■ EXERCISE INSTRUCTIONS
Each line of the data below holding the word "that" must be copied.

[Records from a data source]

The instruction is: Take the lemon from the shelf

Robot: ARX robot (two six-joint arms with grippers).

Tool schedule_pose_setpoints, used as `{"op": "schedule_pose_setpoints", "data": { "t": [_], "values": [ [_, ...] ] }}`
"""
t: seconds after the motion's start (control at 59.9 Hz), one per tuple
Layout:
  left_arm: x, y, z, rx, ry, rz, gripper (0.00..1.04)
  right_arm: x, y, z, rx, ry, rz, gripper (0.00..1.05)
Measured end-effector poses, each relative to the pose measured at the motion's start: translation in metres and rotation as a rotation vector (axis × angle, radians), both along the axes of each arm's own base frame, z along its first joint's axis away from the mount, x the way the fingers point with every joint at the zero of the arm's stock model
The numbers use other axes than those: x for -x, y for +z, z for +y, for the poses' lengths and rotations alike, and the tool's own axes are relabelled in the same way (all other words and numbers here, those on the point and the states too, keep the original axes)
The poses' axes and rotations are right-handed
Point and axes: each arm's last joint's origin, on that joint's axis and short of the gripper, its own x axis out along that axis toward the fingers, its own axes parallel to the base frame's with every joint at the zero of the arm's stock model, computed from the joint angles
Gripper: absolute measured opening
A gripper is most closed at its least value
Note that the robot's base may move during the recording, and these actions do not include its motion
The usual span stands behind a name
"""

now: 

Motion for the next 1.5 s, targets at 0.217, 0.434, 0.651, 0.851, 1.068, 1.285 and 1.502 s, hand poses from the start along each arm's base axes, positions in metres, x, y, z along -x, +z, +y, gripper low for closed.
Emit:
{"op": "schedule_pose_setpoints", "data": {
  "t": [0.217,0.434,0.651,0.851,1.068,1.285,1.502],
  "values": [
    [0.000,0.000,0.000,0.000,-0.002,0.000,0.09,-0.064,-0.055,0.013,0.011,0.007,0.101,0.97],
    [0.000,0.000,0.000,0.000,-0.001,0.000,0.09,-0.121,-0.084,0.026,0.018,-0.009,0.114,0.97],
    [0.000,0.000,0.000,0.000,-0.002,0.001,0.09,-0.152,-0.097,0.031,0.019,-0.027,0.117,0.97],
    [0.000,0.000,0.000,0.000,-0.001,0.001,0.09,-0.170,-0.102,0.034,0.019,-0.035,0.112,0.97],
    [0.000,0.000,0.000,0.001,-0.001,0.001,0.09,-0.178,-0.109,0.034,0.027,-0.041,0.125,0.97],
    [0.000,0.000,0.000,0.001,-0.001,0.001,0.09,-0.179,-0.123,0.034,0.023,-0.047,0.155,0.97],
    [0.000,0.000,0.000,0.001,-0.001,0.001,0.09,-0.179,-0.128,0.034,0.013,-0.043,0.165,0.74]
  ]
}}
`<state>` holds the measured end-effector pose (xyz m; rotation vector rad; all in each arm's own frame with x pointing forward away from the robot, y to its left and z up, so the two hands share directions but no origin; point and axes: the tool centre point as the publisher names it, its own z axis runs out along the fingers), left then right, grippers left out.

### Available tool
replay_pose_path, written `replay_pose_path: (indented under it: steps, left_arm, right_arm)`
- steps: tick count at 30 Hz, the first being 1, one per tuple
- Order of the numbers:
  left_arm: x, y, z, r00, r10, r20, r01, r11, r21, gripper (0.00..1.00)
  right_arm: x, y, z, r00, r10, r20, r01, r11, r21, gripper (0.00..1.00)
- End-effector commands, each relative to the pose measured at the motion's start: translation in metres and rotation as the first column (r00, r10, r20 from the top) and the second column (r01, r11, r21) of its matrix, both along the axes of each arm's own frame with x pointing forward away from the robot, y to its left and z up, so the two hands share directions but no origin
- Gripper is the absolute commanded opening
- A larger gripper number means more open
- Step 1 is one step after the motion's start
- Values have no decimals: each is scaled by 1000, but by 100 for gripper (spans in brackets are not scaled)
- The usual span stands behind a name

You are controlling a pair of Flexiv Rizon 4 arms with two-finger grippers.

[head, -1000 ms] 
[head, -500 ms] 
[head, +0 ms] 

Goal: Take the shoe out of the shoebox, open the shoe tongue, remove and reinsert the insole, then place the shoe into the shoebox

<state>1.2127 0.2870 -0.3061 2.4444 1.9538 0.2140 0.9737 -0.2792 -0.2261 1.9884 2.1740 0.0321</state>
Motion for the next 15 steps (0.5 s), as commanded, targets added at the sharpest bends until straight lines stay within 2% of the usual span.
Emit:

■ RESPONSE TO THE TASK
Point and axes: each arm's last joint's origin, on that joint's axis and short of the gripper, its own x axis out along that axis toward the fingers, its own axes parallel to the base frame's with every joint at the zero of the arm's stock model, computed from the joint angles
Note that the robot's base may move during the recording, and these actions do not include its motion

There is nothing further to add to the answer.